Refrigeração potencializou comércio e melhorou a vida doméstica

É difícil imaginar como seria a vida de alguém que não pudesse armazenar os seus alimentos para refrigerá-los e assim não estragar, no entanto, a humanidade conseguiu sobreviver muito tempo sem a conhecida geladeira.

Quando a temperatura chega a 25 graus Celsius, o peixe e a carne resistem a algumas horas sem estragar fora da geladeira, enquanto as frutas podem apodrecer em questão de dias.

Somente em 1910 os primeiros refrigeradores para uso doméstico foram inventados, não é por acaso que a geladeira está entre os 50 objetos mais importantes da economia moderna.

Em 1870 a falta de uma geladeira gerou um problema para ser resolvido. O marinheiro americano Lorenzo Dow Baker, estava voltando de uma viagem de barco à América do Sul quando a embarcação teve problemas, então foi necessário fazer uma parada de emergência na Jamaica. Aproveitando o destino, o marinheiro comprou bananas para revendê-las onde morava na Nova Inglaterra, nordeste dos Estados Unidos, apesar da possibilidade de lucro, ele sabia do risco de apodrecimento que tinha se as bananas demorassem para chegar no destino.

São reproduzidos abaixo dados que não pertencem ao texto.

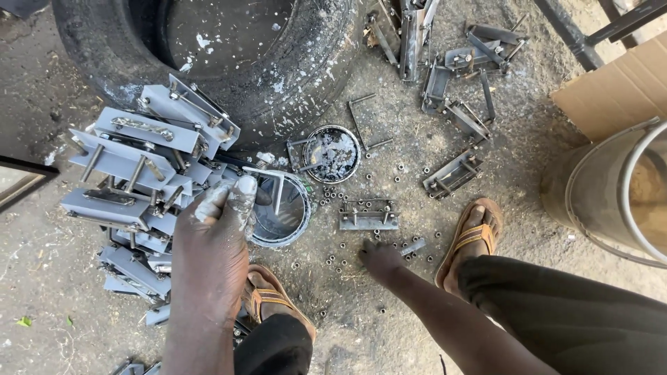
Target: The person is painting small metal brackets or components using a paintbrush and grey paint.
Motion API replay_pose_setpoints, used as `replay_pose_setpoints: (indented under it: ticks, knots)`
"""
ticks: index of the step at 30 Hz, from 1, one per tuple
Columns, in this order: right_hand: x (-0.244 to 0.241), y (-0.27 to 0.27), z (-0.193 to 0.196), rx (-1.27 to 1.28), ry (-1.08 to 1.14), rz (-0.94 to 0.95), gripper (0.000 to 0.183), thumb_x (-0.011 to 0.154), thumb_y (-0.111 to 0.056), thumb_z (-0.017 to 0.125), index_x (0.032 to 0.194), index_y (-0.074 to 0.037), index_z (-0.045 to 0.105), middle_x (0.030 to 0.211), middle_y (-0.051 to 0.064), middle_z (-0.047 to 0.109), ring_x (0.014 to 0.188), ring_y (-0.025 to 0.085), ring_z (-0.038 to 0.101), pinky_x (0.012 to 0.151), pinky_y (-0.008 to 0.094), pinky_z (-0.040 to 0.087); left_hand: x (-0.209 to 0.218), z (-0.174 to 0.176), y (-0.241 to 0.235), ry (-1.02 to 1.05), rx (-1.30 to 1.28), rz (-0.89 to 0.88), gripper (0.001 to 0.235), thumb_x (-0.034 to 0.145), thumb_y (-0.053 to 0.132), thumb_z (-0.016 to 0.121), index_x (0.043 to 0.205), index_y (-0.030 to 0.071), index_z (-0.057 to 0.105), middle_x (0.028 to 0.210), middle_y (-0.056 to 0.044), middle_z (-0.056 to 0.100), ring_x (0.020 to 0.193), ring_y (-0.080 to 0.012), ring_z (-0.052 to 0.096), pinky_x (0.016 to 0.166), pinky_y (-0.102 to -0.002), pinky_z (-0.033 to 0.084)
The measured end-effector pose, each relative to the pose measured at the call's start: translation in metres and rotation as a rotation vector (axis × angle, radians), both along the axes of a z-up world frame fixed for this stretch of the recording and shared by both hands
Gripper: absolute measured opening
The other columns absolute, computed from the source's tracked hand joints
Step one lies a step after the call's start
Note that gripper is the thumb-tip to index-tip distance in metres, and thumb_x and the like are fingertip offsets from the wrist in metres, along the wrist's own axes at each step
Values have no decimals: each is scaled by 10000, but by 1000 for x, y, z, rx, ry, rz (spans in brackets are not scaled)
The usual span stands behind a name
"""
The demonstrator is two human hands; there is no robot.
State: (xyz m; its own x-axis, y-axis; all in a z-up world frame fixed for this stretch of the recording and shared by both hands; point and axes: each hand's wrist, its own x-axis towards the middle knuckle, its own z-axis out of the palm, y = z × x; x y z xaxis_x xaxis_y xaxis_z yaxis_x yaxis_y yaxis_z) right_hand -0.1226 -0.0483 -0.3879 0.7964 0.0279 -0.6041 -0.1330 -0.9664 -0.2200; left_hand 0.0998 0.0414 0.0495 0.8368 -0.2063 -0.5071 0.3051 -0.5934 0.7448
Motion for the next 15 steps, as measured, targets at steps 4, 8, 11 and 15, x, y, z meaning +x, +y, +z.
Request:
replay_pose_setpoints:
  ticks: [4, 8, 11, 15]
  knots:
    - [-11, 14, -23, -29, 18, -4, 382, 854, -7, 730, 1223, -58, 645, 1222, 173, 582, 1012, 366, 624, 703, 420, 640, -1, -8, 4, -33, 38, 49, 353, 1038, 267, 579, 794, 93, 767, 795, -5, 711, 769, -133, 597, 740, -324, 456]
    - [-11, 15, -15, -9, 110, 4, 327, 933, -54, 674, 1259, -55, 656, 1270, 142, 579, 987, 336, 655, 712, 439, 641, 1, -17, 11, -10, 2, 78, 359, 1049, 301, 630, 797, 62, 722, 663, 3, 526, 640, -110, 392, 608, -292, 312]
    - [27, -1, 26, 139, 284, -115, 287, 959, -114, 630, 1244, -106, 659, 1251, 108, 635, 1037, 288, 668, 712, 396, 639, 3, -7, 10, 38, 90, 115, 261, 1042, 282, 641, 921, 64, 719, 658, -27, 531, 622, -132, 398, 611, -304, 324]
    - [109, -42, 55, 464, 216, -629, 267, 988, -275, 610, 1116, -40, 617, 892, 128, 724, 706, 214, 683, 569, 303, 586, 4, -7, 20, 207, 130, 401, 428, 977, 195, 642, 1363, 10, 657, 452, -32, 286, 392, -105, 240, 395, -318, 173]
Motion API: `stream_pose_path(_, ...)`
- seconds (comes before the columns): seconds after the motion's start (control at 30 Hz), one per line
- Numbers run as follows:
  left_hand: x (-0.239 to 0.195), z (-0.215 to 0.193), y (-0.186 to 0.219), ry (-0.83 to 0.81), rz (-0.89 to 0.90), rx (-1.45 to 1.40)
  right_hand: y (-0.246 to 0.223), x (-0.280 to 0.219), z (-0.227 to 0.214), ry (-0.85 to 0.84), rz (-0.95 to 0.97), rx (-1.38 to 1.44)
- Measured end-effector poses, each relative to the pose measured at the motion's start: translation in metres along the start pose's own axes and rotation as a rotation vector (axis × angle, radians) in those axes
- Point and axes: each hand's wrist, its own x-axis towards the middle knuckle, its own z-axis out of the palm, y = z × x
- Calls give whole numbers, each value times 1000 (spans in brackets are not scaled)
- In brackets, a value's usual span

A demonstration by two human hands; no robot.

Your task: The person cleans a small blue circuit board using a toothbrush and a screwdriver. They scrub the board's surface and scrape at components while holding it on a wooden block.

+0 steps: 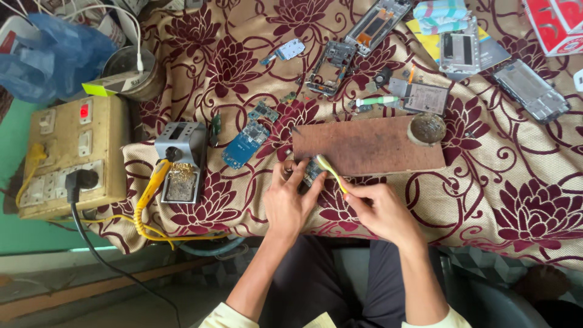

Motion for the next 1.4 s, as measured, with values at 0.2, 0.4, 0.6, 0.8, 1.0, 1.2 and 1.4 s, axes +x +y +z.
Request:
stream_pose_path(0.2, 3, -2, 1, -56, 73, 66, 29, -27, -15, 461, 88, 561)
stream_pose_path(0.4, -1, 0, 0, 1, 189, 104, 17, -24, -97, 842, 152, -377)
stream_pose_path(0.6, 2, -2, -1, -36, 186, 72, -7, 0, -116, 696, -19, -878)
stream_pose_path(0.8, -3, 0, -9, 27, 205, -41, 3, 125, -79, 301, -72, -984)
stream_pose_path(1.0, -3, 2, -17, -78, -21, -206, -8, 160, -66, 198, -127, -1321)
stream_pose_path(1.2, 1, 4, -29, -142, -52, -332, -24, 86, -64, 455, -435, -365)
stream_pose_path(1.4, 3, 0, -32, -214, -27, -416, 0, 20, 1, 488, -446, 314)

Depois de chegar em terra firme, Baker percebeu que o investimento havia valido a pena, ele tinha conseguido vender todas as bananas e decidiu buscar mais no Caribe. As cidades de Nova York e Boston haviam gostado da fruta e queriam mais, posteriormente o marinheiro viria a fundar a grande empresa alimentícia United Fruit Company.

Apesar do lucro, o negócio ainda continuaria arriscado, a vida útil das frutas não aguentava muito tempo depois da viagem, quando chegavam na costa dos Estados Unidos, o estado das frutas era maduro demais para aguentar as longas viagens pelo país. Então a solução seria guardá-las em temperaturas mais baixas para suportarem o tempo do transporte sem amadurecer rapidamente e consequentemente conseguir um transporte maior. Então foi a partir desse problema que uma solução surgiu: navios refrigerados.

A refrigeração foi uma solução criada para otimizar o tempo de vida dos alimentos e permitir o seu transporte para o comércio. Aos poucos as soluções foram sendo aplicadas de acordo com as necessidades específicas como o comércio de carnes, conservação de sangue e órgãos para a medicina e demais itens perecíveis.